What we know: Researchers, with law enforcement, have disrupted RedVDS, a cybercrime service used to support phishing, business email compromise (BEC), and fraud operations. The operation seized RedVDS domains and servers and dismantled payment networks tied to the service.

Context: The threat group operating and developing RedVDS, dubbed Storm-2470, was reportedly responsible for at least USD 40 million in fraud-related losses.

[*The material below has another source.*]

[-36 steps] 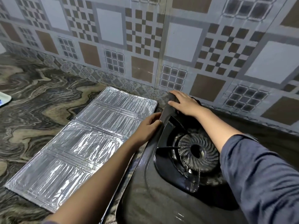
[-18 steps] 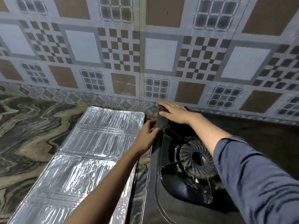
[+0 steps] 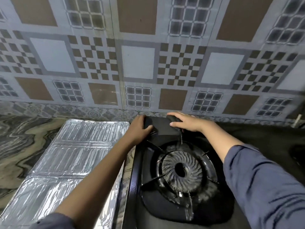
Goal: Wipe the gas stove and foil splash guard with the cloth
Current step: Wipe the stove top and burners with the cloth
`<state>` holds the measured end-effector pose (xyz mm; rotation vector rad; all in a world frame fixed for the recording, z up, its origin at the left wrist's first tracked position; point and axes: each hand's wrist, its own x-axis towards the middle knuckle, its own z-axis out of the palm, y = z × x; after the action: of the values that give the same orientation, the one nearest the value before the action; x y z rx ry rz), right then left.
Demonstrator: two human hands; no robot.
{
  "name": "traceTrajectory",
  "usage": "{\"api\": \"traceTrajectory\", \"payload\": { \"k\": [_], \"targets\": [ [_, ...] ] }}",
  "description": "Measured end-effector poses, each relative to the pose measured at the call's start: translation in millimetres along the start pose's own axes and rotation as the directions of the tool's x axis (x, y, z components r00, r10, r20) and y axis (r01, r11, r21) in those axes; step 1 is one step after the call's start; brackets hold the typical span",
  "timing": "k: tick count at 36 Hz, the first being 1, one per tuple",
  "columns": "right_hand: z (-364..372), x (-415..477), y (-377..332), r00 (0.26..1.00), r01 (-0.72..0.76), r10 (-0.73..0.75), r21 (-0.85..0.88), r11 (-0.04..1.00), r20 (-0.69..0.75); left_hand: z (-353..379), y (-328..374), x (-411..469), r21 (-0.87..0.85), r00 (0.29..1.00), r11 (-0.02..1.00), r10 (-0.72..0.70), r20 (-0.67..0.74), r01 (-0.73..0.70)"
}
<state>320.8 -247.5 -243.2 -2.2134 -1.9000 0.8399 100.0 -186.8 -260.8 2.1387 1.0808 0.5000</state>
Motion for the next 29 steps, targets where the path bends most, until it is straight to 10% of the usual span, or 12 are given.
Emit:
{"api": "traceTrajectory", "payload": {
  "k": [9,29],
  "targets": [
    [-2.6,-31.0,27.3,0.986,-0.016,0.006,-0.057,0.998,-0.168,14.9,31.0,35.4,0.41,0.985,0.903,0.064,0.16,-0.126],
    [-25.2,-107.0,143.1,0.955,-0.141,0.136,0.001,0.99,-0.265,91.0,133.9,71.6,0.363,0.9,0.901,0.063,0.431,-0.237]
  ]
}}
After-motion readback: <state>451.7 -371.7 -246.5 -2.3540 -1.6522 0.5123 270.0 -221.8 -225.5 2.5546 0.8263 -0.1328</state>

Since September 2025, RedVDS-enabled activity has resulted in the compromise or fraudulent access of over 191,000 email accounts spanning more than 130,000 organizations globally.

Analyst note: Threat actors are likely to reuse stolen credentials, phishing kits, and mailing lists from prior RedVDS campaigns to sustain BEC and fraud operations while testing new services or developing in-house hosting capabilities to reduce future disruption risk.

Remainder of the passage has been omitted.